### What to do:
Every entry in the data that follows should come back exactly, pictures aside.

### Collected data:
****
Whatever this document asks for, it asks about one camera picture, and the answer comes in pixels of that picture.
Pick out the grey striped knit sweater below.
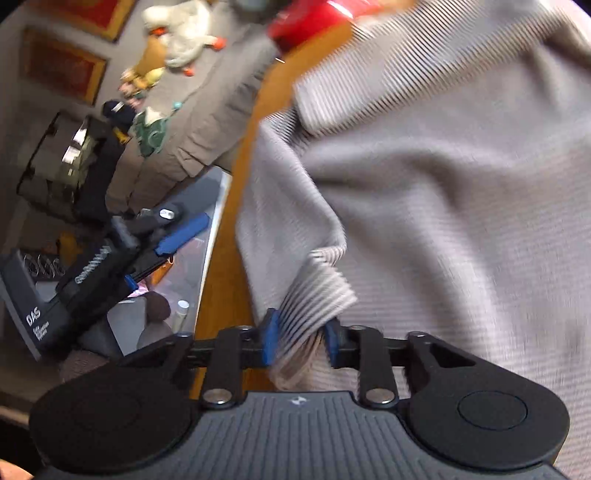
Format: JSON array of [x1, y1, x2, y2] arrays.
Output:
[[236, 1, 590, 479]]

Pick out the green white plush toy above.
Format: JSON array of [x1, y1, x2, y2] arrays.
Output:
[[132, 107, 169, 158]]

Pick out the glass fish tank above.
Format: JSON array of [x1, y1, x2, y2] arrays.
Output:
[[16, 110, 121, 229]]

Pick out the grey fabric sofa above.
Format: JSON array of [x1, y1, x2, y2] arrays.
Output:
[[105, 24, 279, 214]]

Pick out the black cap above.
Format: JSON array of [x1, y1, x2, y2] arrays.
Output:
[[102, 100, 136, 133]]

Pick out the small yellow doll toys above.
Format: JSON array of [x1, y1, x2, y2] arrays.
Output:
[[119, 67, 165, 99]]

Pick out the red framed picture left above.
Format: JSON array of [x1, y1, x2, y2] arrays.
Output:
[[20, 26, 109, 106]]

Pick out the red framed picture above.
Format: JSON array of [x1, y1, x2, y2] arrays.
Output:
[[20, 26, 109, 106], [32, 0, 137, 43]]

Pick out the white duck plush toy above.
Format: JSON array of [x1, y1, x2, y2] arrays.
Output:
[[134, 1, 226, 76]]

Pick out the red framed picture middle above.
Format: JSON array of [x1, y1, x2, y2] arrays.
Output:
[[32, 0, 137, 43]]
****
### Output:
Whatever this document asks for, it asks about one camera picture, and the answer comes in pixels of that picture.
Pick out the grey striped knit sweater below.
Format: JSON array of [x1, y1, x2, y2] arrays.
Output:
[[236, 1, 590, 479]]

Pick out the green white plush toy above.
Format: JSON array of [x1, y1, x2, y2] arrays.
Output:
[[132, 107, 169, 158]]

Pick out the glass fish tank above.
Format: JSON array of [x1, y1, x2, y2] arrays.
Output:
[[16, 110, 121, 229]]

Pick out the grey fabric sofa above.
Format: JSON array of [x1, y1, x2, y2] arrays.
Output:
[[105, 24, 279, 214]]

Pick out the black cap above.
Format: JSON array of [x1, y1, x2, y2] arrays.
Output:
[[102, 100, 136, 133]]

Pick out the small yellow doll toys above.
Format: JSON array of [x1, y1, x2, y2] arrays.
Output:
[[119, 67, 165, 99]]

Pick out the red framed picture left above.
Format: JSON array of [x1, y1, x2, y2] arrays.
Output:
[[20, 26, 109, 106]]

Pick out the red framed picture above.
Format: JSON array of [x1, y1, x2, y2] arrays.
Output:
[[20, 26, 109, 106], [32, 0, 137, 43]]

Pick out the white duck plush toy above.
Format: JSON array of [x1, y1, x2, y2] arrays.
Output:
[[134, 1, 226, 76]]

Pick out the red framed picture middle above.
Format: JSON array of [x1, y1, x2, y2] arrays.
Output:
[[32, 0, 137, 43]]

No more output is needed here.